You never know what kind of bizarre questions or off the wall comments are going to come out of students’ mouths. “Recycling is stupid.” “Wait, women can’t actually have, um, climaxes…can they?” Not to mention all the bozo things they say in relation to writing—“why does it matter if I use their or they’re? It’s the same word.” Grr.
As a teacher, you get used to camouflaging your face so your true reactions don’t flitter across your features and give away your shock or frustration. This comes in handy when your readers, who will feel like they know you, ask you strange and personal questions, or tell you random bits of information, like the woman who told me she worked with homeless teens and sometimes did meth with them. “Just so I can connect with them.” Um…what do you say to that?
Weird things will happen to you, too. I guarantee it. With a proper poker face, you can just nod and smile and say thank you and move on. I recommend practicing this whether you are a teacher or not, because readers are people, and people are unpredictable.
You will be asked to do a book reading and a book club on the same day, maybe in different cities, and, not wanting to disappoint anyone (debut authors will do everything we can to help readers connect with our books, so I guess, we’re whores…or is it just me?) you will agree to both and have to figure out how to make the travel work. You’ll want to get postcards, bookmarks, business cards, posters, mugs, T-shirts, book bags, and maybe even a cake with your beautiful book cover on it. You’ll want to send thank you cards and postcards to bookstores, book sellers, book clubs, libraries, your aunt who told everyone she knows about your book. You’ll have interview questions and guest blog posts and website updates and reader emails to keep up with. It’s a lot.
I’m naturally a pretty organized and efficient person, but I was overwhelmed with all the administrative details pretty quickly. Luckily, I had done payroll for an Excel genius and learned some of his tricks for spreadsheets. I managed travel and a ridiculously busy calendar for the CEO/president of a fancy-pants mortgage brokerage firm in Palo Alto, which made me better equipped to handle my suddenly very busy schedule. I've had more than a half-dozen office jobs over the years and all the organizational tools I picked up, I used. Anything that can help you gain some control over the chaotic first few months after your pub date will go a long way in preventing mistakes or missed opportunities and maintaining your sanity.
Even if you had deadlines before you sold your book, publishing deadlines are different. It’s not just your agent or your critique group you let down if you fail to deliver, not just your editor, but a whole team of people who get paid to make your book baby a product. Waiting. Talk about pressure.
If you’re writing articles for magazines or journals or any type of professional writing they don’t care if you’re feeling creatively blocked. These are businesses. You must produce the commodity they hired you to create by the date you agreed upon, and if you don’t, they won’t ask you to write for them again. Experience with this kind of high-stakes writing deadlines helped me cope with looming publishing deadlines, and made me a little better at writing under pressure. If you can think of your book deadlines as another piece of regular work, it might help curb your nerves.

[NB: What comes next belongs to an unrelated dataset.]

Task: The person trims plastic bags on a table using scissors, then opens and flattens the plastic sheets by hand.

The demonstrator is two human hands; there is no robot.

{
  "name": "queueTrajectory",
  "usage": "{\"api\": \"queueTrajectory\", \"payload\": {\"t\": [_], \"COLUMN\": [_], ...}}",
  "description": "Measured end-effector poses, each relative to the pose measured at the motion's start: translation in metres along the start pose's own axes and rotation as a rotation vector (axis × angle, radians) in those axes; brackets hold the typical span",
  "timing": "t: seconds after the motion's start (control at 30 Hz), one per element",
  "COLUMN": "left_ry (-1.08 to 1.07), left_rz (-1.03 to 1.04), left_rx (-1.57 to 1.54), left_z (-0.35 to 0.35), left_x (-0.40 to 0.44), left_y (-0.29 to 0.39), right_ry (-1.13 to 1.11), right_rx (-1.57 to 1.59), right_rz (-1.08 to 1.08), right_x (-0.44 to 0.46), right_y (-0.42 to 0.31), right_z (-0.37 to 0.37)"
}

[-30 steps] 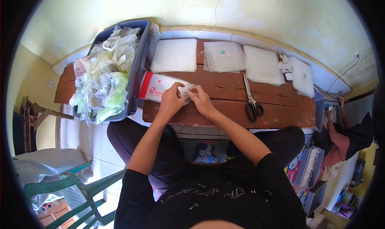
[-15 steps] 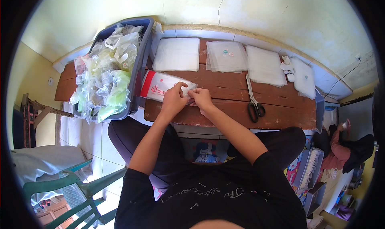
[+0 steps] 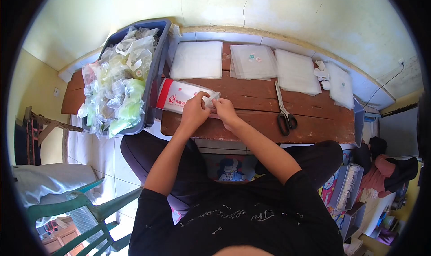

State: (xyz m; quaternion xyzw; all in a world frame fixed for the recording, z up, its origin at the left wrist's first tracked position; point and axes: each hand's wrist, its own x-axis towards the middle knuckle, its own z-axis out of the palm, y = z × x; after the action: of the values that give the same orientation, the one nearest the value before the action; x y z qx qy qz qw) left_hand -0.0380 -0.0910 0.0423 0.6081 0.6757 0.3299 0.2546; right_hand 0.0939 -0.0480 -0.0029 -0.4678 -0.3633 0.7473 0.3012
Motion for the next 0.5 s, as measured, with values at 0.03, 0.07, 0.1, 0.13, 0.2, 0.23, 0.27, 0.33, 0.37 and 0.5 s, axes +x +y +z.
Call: {"api": "queueTrajectory", "payload": {"t": [0.03,0.07,0.1,0.13,0.2,0.23,0.27,0.33,0.37,0.5], "left_ry": [0.003,0.006,0.005,0.013,0.019,0.021,0.022,0.021,0.02,0.014], "left_rz": [0.007,0.013,0.014,0.026,0.039,0.032,0.025,0.023,0.018,0.016], "left_rx": [0.005,0.009,0.008,0.013,0.017,0.011,0.006,0.009,0.011,0.01], "left_z": [0.0,0.001,0.001,0.001,0.001,0.001,0.0,0.0,-0.001,0.0], "left_x": [0.0,0.0,0.001,0.001,0.001,0.001,0.001,0.001,0.001,0.001], "left_y": [-0.001,-0.002,-0.003,-0.003,-0.004,-0.004,-0.003,-0.003,-0.003,-0.005], "right_ry": [-0.034,-0.033,-0.09,-0.147,-0.222,-0.299,-0.298,-0.468,-0.468,-0.544], "right_rx": [0.016,0.016,0.051,0.085,0.148,0.21,0.21,0.289,0.289,0.266], "right_rz": [0.037,0.037,0.069,0.102,0.129,0.156,0.154,0.177,0.176,0.207], "right_x": [-0.003,-0.005,-0.007,-0.008,0.0,0.003,0.004,0.007,0.007,0.001], "right_y": [-0.005,-0.009,-0.014,-0.018,-0.016,-0.014,-0.014,-0.014,-0.014,-0.02], "right_z": [-0.001,-0.002,-0.004,-0.006,-0.015,-0.02,-0.023,-0.029,-0.032,-0.037]}}
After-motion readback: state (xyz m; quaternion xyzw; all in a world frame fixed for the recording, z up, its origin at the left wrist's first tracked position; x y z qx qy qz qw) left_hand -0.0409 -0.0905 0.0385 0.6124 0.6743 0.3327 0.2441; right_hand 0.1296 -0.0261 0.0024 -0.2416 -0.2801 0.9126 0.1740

Despite my frequent frustration by the jobs that were not part of my ultimate career goals, I’m thankful for each position I’ve worked as each of them taught me something valuable, even the jobs that mainly taught me I didn’t want to do that job anymore because that often fueled my writing drive. Nothing is wasted, as they say, and if you’re like me, you’ll need all the help you can get from any applicable skill as you launch your author career.
What have you learned in a “day job” that has helped (or could help) your publishing process?